Pemberhentian Perangkat Desa dan Proses Hukum

Slamet menjelaskan bahwa langkah pemberhentian yang dilakukan oleh Kepala Desa Klapagading Kulon tidak melalui tahapan yang semestinya menurut Perbup Pengelolaan Pemerintahan Desa, mulai dari pemberian surat peringatan hingga mekanisme administratif lainnya. Karena itu, mereka memutuskan untuk menempuh jalur hukum melalui PTUN guna menilai keabsahan keputusan tersebut.

Baca Juga :  Audensi Bersama Wakil Bupati, PPDI Kampar Sampaikan 3 Point Aspirasi Perangkat Desa

Hingga kini persoalan tersebut telah dibawa ke tingkat DPRD Kabupaten Banyumas. Pada audiensi siang tadi, DPRD mengundang berbagai pihak, termasuk PPDI Banyumas, PPDI Kecamatan Wangon, mantan perangkat desa yang dipecat, BPD Klapagading Kulon, serta perwakilan masyarakat desa. Namun kepala desa tidak hadir dalam pertemuan itu, yang kemudian mengundang kritik dari kuasa hukumnya.

Reaksi Kuasa Hukum dan DPRD

Kuasa hukum Kepala Desa Klapagading Kulon, H. Djoko Susanto, SH, menilai DPRD Kabupaten Banyumas bertindak tidak profesional dan terkesan memihak karena tidak menghadirkan kepala desa yang sah dalam audiensi. Ia menegaskan bahwa konflik pemerintahan desa ini masih dalam proses di Bareskrim Mabes Polri, sehingga tidak tepat jika dibawa ke ranah politik. Djoko juga menyatakan bahwa jika sembilan perangkat yang diberhentikan tidak menerima keputusan tersebut, jalur yang benar adalah mengajukan gugatan ke PTUN, bukan melalui politik.

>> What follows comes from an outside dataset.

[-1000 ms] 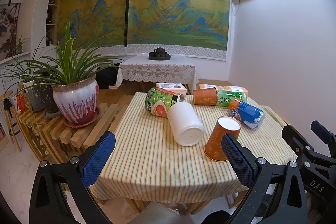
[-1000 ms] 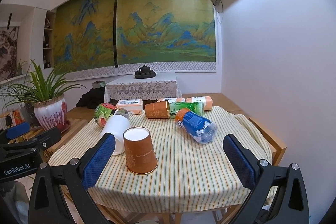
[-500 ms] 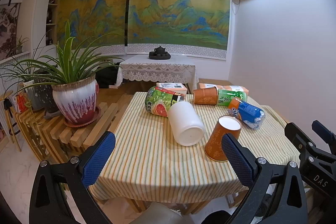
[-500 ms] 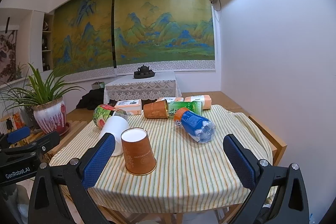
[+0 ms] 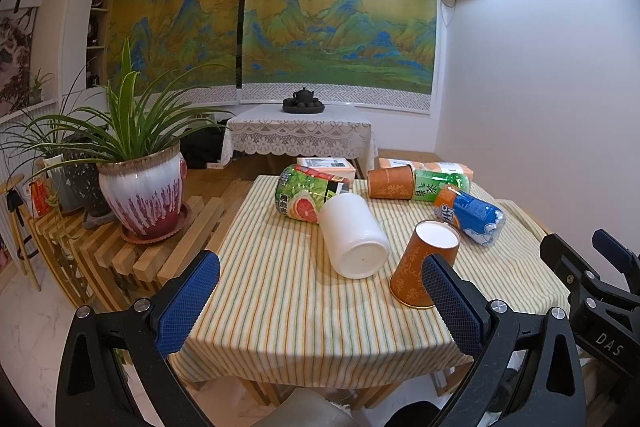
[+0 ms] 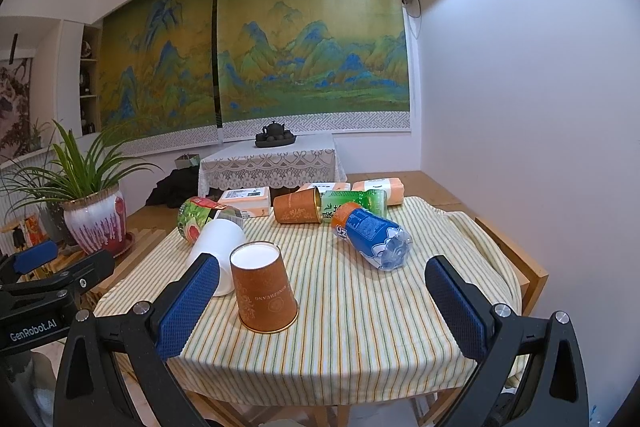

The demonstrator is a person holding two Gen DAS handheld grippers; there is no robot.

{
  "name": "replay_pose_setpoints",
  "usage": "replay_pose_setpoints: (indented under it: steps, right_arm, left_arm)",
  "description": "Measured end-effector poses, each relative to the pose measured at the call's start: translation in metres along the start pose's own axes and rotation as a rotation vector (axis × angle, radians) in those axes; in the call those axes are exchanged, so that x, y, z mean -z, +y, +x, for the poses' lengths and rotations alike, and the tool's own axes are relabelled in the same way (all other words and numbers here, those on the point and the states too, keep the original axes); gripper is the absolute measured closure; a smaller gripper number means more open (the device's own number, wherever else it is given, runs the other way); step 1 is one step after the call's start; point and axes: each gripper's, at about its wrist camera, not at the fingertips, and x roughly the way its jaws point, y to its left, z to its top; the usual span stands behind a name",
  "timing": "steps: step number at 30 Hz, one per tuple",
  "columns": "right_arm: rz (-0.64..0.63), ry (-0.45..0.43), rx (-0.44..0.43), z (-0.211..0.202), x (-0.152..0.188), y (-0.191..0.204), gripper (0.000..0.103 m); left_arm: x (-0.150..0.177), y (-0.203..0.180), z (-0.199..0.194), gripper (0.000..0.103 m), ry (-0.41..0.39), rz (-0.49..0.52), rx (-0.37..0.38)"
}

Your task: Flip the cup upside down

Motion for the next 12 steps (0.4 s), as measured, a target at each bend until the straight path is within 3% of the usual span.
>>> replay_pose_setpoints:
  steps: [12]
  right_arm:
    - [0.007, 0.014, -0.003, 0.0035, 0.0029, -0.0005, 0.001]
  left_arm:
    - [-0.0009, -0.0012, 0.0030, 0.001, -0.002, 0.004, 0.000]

Baca Juga :  Penasehat PPDI Jawa Timur KH. Imam Mawardi Tegaskan Tanah Adat Untuk Kemakmuran Rakyat

Rekomendasi PPDI untuk Perangkat Desa

Slamet Mubarok menambahkan bahwa selama belum ada kepastian hukum dan putusan final, PPDI menyarankan sembilan perangkat desa yang diberhentikan tetap melaksanakan tugas pelayanan masyarakat di kantor desa, namun dengan batasan, yakni tidak diperkenankan menandatangani surat dinas atau nota kedinasan.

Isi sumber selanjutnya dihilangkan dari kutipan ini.